Une fois encore, l'administration nous a fait son numéro, en supprimant celui de nos plus illustres routes. Minable !
Outre-Atlantique, il y a la Route 66. La nôtre s'appelle Nationale 7. Ou plutôt s'appelait-elle, jusqu'à ce que l'Etat décide d'en confier l'entretien aux administrations locales. Et de ce fait, ces dernières se sont empressées de "dénuméroter" les nationales pour leur coller des matricules commençant par la lettre "d", comme "département". Un véritable fait du prince et une excellente démonstration de ce que l'administration n'en a strictement "rien à faire" du peuple. Au service duquel elle est pourtant supposée être, et non l'inverse.

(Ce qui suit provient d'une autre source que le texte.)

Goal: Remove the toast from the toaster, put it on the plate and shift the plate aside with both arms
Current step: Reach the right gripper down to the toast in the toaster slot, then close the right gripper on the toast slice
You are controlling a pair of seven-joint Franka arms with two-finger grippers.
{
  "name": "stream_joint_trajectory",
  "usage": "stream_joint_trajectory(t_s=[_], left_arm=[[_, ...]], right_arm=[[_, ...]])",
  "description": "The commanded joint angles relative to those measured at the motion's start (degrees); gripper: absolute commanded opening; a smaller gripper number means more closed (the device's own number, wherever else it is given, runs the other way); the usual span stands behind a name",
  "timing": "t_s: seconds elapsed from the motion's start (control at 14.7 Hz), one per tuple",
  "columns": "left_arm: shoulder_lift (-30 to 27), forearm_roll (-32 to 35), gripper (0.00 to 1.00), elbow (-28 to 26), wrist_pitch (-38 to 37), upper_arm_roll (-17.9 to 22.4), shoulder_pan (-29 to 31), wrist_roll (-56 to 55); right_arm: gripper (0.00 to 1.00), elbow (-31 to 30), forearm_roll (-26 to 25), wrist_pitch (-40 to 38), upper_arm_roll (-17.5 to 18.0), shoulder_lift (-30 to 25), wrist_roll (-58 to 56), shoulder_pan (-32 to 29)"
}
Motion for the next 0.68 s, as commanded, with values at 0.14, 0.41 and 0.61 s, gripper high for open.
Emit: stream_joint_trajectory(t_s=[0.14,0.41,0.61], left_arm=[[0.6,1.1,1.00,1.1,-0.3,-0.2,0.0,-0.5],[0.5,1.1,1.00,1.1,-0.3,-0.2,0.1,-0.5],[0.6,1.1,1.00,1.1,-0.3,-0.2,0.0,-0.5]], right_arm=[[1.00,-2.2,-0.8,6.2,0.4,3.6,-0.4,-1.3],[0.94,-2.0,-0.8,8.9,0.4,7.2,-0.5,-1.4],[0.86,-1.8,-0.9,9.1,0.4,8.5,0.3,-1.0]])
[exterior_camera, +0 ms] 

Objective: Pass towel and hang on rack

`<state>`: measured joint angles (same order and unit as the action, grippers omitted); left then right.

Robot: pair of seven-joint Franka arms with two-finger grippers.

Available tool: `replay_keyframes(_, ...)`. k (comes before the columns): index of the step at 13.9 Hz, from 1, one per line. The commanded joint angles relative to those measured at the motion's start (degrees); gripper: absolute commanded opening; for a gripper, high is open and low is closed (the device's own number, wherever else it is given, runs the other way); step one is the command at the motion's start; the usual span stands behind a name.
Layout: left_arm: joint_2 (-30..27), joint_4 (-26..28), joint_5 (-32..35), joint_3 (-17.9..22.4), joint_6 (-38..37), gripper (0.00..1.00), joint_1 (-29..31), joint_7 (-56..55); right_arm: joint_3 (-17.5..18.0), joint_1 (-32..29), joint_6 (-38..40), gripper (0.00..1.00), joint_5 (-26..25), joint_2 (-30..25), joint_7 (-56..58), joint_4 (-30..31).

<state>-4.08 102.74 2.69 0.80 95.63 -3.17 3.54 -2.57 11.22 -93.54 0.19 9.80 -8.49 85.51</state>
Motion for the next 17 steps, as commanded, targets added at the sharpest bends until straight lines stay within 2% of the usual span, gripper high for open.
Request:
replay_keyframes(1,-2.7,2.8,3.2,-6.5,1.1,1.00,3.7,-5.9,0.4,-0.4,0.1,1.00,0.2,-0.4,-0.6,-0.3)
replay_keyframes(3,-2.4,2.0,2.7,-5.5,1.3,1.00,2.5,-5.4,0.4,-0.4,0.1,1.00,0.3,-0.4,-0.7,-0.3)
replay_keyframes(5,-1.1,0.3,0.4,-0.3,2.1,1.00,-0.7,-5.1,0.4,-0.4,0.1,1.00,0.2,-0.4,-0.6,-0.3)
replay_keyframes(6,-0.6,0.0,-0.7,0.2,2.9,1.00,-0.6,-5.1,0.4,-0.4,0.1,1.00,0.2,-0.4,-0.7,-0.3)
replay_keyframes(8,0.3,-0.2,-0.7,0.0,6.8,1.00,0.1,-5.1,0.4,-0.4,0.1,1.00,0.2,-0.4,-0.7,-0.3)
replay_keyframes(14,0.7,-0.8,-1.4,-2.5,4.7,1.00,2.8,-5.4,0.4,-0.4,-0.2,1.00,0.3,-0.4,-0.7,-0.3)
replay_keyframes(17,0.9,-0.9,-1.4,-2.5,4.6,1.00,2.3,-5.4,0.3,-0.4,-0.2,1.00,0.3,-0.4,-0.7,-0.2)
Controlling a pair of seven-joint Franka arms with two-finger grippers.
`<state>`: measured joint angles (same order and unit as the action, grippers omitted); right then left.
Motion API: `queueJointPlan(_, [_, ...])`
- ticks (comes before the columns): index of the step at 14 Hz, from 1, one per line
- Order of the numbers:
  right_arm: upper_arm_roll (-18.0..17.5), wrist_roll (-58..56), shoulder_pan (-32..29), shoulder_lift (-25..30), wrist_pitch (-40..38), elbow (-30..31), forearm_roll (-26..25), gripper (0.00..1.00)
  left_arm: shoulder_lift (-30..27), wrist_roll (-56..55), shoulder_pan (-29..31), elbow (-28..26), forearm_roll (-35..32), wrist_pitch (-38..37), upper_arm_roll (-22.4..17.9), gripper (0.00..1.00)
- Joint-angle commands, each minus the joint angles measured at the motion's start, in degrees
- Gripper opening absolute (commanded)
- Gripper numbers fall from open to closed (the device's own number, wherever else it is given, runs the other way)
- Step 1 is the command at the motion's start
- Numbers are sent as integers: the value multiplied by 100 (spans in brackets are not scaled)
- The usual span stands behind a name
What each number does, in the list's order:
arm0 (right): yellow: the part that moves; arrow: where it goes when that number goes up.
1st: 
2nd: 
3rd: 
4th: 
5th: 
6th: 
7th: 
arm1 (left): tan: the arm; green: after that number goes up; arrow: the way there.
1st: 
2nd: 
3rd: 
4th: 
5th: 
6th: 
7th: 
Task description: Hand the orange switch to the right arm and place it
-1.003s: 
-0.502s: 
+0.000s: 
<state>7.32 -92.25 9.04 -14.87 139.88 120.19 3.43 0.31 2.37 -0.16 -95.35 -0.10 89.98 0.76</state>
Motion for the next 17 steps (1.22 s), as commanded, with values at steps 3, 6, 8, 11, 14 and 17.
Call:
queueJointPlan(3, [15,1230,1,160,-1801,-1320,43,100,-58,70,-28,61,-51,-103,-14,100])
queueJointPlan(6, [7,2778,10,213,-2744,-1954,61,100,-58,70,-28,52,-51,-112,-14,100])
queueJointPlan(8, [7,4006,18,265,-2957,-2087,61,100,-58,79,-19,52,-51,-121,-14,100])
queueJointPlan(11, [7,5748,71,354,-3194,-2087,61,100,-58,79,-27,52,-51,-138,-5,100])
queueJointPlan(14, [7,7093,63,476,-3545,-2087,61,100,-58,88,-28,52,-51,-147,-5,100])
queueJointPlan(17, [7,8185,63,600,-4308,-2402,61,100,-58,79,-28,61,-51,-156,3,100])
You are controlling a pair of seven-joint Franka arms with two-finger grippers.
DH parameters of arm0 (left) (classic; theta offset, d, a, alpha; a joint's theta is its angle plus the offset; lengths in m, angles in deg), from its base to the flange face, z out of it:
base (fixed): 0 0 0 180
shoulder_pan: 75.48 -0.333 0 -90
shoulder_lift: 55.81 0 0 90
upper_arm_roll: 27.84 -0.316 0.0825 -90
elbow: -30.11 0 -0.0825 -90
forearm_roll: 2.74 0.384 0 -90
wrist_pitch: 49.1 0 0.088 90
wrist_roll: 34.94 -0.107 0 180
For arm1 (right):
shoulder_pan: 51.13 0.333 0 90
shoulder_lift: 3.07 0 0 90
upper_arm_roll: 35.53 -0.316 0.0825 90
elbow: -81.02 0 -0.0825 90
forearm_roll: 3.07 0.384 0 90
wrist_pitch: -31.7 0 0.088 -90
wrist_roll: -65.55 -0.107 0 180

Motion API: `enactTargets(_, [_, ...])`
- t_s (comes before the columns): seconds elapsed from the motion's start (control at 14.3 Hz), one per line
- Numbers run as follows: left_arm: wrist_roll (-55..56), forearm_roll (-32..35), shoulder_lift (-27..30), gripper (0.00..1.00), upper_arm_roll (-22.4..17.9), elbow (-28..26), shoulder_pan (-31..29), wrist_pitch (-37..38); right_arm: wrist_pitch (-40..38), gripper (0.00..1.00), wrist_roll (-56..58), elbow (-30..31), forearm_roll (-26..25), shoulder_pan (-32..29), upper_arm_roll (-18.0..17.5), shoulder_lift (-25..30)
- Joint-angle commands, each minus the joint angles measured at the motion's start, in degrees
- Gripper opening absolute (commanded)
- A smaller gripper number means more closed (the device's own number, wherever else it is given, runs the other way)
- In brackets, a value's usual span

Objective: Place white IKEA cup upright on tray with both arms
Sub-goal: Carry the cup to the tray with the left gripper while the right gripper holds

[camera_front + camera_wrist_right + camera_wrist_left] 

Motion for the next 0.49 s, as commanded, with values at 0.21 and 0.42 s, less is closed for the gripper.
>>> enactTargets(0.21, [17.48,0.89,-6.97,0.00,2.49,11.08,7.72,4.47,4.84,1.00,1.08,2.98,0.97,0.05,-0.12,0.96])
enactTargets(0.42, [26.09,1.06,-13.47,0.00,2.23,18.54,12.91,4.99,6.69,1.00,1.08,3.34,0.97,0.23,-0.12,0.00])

Revenons à l'origine des temps routiers. La numérotation de nos voies de circulation, initiées sous Napoléon, n'a jamais été conçue pour savoir qui devait les entretenir, mais pour que les usagers s'y retrouvent. Cette Nationale 7 chantée par Charles Trenet permettait de se déplacer de la capitale jusqu'au rivages de la Côte d'Azur en se contentant de suivre panneaux et bornes. Impossible aujourd'hui car on se perd vite dans les D207, 217 etc. Comme si, depuis que les très onéreuses autoroutes existent, tout était fait pour qu'elles apparaissent comme les seules voies de déplacement désormais dignes d'être empruntées pour autre chose que de se rendre au marché du samedi matin.
Bien sûr, il y a la 7, mais aussi tous les autres numéros dont, pour ceux qui, rares, ne s'en étaient pas aperçus, l'organisation forme un maillage logique du pays, façon menu déroulant, dans le sens des aiguilles d'une montre. La 1 qui va à Lille, la 4 vers l'Est, la 6*, parfois confondue avec la 7, mais qui vise Grenoble et non la Provence, la 20 vers l'Aquitaine, la 23 pour le pays nantais (dont certains se souviennent des historiques bouchons de Nogent-le-Rotrou)..., chacun avait la sienne. Bien plus qu'une simple référence cartographique, le numéro de chaque nationale était partie intégrante d'une culture géographique et même d'une culture tout court, un authentique élément de patrimoine.
Une question dès lors s'impose : à quoi ça sert ? Quelle peut bien être l'utilité de cette dénumérotation ? Qu'on ne vienne pas expliquer que c'est pour savoir où se trouvent les limites d'un entretien à assurer. Cette manœuvre dépasse les bornes et il serait bon de lui imposer une machine arrière, au minimum en plaçant des "ex-RN7" ou autres numéros à côté des nouvelles dénominations, si les fonctionnaires départementaux persistent dans leur sentiment d'être perdus. D'autant plus que, la suppression des départements étant de temps à autres de retour sur le tapis, cela éviterait une nouvelle dépense pour des plaques de signalisation en cas de nouveau découpage.
*La RN6 et la RN7 doivent leur cousinage au fait qu'elles relient dans leur première moitié (à la louche) la capitale à Lyon. La 6 offre au voyageur la traversée de l'Yonne puis du Morvan et de la Bourgogne avant d'en terminer dans les monts du Beaujolais et du Maconnais. La 7 opte pour le Nivernais (administrativement et inexactement associé à la Bourgogne que, justement, elle évite), le Bourbonnais, puis les monts du Charolais. A Nevers, sur le pont qui franchit la Loire (notre photo ci-dessus), cette nationale a donné à des millions de vacanciers à travers les ans la sympathique sensation d'entrer dans la moitié sud de l'Hexagone, plongeon vers le soleil et véritable début des vacances.